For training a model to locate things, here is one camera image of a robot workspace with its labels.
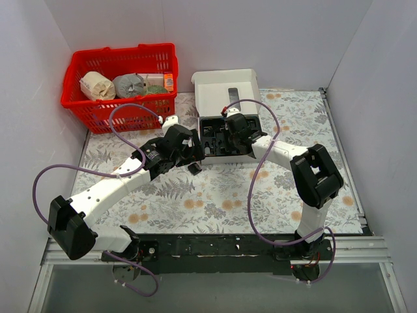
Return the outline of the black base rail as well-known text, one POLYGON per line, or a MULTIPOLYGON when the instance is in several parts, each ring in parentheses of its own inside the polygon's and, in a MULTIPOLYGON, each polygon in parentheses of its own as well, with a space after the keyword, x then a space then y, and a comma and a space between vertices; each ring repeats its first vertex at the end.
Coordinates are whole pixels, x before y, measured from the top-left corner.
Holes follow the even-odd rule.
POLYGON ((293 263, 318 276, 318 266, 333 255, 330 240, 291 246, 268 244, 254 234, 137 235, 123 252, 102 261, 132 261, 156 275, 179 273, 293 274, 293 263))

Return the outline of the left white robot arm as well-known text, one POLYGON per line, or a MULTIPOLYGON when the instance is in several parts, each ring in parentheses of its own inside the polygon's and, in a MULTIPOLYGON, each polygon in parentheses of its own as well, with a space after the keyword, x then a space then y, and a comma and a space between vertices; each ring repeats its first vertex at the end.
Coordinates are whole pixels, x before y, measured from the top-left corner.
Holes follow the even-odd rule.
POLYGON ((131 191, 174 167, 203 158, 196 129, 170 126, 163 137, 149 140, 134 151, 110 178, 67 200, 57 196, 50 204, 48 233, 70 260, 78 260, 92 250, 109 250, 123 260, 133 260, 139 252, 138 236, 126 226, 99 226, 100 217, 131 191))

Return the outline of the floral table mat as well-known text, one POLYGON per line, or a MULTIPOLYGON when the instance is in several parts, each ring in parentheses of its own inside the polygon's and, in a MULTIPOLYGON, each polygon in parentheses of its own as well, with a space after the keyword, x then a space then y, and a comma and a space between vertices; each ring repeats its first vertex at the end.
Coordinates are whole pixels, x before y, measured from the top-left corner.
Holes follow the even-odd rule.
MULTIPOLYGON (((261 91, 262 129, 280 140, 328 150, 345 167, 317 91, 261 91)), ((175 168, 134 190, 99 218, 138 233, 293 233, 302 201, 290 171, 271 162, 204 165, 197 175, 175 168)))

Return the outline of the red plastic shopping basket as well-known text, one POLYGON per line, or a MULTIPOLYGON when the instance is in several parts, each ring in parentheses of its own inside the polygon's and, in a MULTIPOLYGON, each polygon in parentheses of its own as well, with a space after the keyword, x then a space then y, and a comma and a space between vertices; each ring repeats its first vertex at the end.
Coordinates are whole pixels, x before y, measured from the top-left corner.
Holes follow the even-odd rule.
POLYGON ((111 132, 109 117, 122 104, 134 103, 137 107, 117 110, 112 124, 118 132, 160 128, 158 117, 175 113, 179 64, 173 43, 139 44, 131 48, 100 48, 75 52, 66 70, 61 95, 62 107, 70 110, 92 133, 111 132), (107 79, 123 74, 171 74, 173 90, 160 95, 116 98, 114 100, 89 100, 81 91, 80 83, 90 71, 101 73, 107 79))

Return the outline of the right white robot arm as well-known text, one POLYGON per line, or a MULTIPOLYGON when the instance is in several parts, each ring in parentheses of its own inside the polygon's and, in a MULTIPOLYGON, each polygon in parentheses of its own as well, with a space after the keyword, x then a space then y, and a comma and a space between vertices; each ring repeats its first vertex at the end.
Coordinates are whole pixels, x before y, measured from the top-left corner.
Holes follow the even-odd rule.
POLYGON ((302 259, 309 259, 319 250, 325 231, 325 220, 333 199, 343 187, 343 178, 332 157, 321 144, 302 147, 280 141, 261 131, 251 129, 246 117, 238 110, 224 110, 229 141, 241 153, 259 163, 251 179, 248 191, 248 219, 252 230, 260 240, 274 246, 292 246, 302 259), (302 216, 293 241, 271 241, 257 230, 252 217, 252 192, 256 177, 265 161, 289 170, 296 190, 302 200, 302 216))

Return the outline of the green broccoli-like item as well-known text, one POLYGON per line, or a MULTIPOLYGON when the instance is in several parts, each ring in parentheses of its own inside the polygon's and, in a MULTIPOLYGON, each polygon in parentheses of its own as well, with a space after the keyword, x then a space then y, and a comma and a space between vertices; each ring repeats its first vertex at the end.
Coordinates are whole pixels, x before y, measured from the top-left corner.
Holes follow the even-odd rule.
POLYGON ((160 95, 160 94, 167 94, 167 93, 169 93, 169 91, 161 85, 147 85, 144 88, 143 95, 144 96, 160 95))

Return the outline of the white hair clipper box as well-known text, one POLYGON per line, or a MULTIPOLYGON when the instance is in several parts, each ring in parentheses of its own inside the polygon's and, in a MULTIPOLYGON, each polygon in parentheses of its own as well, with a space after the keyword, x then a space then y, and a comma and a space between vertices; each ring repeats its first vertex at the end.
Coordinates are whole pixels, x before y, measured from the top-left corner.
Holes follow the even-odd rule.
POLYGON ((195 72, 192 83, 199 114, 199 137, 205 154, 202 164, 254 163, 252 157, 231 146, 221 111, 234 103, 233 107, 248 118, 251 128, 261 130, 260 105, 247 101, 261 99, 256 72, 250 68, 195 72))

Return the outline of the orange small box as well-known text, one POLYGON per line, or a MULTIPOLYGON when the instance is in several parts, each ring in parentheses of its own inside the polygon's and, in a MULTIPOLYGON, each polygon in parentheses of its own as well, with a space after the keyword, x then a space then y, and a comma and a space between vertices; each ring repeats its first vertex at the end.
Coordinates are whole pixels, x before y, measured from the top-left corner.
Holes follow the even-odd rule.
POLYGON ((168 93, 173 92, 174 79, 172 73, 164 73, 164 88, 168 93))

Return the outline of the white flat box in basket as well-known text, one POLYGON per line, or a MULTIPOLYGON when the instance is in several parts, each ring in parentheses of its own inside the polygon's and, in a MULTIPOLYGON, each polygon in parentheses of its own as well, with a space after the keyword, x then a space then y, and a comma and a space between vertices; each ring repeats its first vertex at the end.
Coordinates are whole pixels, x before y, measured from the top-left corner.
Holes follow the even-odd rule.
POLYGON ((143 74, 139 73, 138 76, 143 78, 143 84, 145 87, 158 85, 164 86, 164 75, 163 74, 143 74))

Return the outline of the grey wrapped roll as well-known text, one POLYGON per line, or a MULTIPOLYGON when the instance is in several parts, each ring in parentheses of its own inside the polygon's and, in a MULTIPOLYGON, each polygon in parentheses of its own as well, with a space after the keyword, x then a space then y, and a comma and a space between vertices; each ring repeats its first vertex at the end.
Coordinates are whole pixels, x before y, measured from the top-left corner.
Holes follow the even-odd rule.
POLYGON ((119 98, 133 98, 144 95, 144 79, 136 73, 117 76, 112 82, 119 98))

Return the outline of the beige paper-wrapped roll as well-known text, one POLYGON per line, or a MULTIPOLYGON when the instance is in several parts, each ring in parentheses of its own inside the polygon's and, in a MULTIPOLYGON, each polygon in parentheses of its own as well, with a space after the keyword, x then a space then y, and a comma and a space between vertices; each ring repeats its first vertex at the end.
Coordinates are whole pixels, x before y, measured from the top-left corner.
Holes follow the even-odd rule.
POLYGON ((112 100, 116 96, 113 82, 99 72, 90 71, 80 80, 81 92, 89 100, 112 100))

WHAT YOU WILL DO:
Where a line above contains the string "wrapped", copy that line.

PROBLEM SOLUTION:
Return the outline of the grey wrapped roll as well-known text, one POLYGON per line, or a MULTIPOLYGON when the instance is in several parts, each ring in parentheses of its own inside the polygon's and, in a MULTIPOLYGON, each polygon in parentheses of its own as well, with a space after the keyword, x then a space then y, and a comma and a space between vertices; each ring repeats its first vertex at the end.
Return the outline of the beige paper-wrapped roll as well-known text, one POLYGON per line, or a MULTIPOLYGON when the instance is in several parts, each ring in parentheses of its own inside the polygon's and, in a MULTIPOLYGON, each polygon in parentheses of its own as well, with a space after the keyword, x then a space then y, and a comma and a space between vertices; each ring repeats its first vertex at the end.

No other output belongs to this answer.